▶ **DIRECTIONS FOR THIS TASK**:
What you give back must match the records below exactly.

Stored data
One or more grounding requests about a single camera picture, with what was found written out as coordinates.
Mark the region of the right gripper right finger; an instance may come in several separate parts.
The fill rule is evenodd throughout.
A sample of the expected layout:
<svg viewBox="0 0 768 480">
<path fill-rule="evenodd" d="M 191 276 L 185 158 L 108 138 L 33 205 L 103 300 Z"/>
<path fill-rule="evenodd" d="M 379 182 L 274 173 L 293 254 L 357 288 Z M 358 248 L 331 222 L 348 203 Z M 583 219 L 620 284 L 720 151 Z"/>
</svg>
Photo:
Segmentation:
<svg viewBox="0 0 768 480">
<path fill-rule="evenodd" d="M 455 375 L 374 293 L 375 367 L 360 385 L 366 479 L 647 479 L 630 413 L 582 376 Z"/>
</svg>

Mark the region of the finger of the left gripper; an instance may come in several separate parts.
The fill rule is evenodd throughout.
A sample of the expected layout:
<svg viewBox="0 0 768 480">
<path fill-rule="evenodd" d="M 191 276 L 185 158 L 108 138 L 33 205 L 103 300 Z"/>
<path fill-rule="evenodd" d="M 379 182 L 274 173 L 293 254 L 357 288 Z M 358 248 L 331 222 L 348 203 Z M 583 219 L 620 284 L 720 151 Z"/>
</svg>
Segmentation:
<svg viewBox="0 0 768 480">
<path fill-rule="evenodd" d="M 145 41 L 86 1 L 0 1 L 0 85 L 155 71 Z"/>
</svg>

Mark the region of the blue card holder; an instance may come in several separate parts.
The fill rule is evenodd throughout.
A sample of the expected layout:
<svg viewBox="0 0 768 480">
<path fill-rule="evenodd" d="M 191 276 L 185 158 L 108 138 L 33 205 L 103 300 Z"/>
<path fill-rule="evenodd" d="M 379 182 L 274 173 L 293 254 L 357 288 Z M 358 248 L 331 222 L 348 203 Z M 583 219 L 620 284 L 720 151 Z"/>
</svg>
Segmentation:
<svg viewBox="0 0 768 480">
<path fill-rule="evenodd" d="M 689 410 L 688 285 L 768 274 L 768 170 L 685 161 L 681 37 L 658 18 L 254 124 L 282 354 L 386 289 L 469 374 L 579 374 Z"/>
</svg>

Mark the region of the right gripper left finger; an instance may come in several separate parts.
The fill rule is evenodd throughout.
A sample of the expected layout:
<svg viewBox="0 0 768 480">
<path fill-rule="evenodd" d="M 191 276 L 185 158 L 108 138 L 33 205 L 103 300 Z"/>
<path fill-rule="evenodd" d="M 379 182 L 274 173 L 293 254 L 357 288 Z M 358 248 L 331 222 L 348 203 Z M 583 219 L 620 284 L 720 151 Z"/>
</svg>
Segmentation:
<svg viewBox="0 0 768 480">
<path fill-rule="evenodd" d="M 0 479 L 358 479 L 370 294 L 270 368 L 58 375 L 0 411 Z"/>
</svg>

▶ **RESPONSE**:
One or more grounding requests about a single camera picture, with what was found written out as coordinates.
Mark the region of the right gripper right finger; an instance may come in several separate parts.
The fill rule is evenodd throughout.
A sample of the expected layout:
<svg viewBox="0 0 768 480">
<path fill-rule="evenodd" d="M 191 276 L 185 158 L 108 138 L 33 205 L 103 300 Z"/>
<path fill-rule="evenodd" d="M 379 182 L 274 173 L 293 254 L 357 288 Z M 358 248 L 331 222 L 348 203 Z M 583 219 L 620 284 L 720 151 Z"/>
</svg>
Photo:
Segmentation:
<svg viewBox="0 0 768 480">
<path fill-rule="evenodd" d="M 455 375 L 374 293 L 375 367 L 360 385 L 366 479 L 647 479 L 630 413 L 582 376 Z"/>
</svg>

Mark the region of the finger of the left gripper; an instance may come in several separate parts.
The fill rule is evenodd throughout.
A sample of the expected layout:
<svg viewBox="0 0 768 480">
<path fill-rule="evenodd" d="M 191 276 L 185 158 L 108 138 L 33 205 L 103 300 Z"/>
<path fill-rule="evenodd" d="M 379 182 L 274 173 L 293 254 L 357 288 Z M 358 248 L 331 222 L 348 203 Z M 583 219 L 620 284 L 720 151 Z"/>
</svg>
Segmentation:
<svg viewBox="0 0 768 480">
<path fill-rule="evenodd" d="M 145 41 L 86 1 L 0 1 L 0 85 L 155 71 Z"/>
</svg>

Mark the region of the blue card holder; an instance may come in several separate parts.
The fill rule is evenodd throughout.
A sample of the expected layout:
<svg viewBox="0 0 768 480">
<path fill-rule="evenodd" d="M 191 276 L 185 158 L 108 138 L 33 205 L 103 300 Z"/>
<path fill-rule="evenodd" d="M 379 182 L 274 173 L 293 254 L 357 288 Z M 358 248 L 331 222 L 348 203 Z M 583 219 L 620 284 L 720 151 Z"/>
</svg>
Segmentation:
<svg viewBox="0 0 768 480">
<path fill-rule="evenodd" d="M 689 410 L 688 285 L 768 274 L 768 170 L 685 161 L 681 37 L 658 18 L 254 124 L 282 354 L 386 289 L 469 374 L 579 374 Z"/>
</svg>

Mark the region of the right gripper left finger; an instance may come in several separate parts.
The fill rule is evenodd throughout.
A sample of the expected layout:
<svg viewBox="0 0 768 480">
<path fill-rule="evenodd" d="M 191 276 L 185 158 L 108 138 L 33 205 L 103 300 Z"/>
<path fill-rule="evenodd" d="M 379 182 L 274 173 L 293 254 L 357 288 Z M 358 248 L 331 222 L 348 203 Z M 583 219 L 620 284 L 720 151 Z"/>
</svg>
Segmentation:
<svg viewBox="0 0 768 480">
<path fill-rule="evenodd" d="M 0 479 L 358 479 L 370 294 L 270 368 L 58 375 L 0 411 Z"/>
</svg>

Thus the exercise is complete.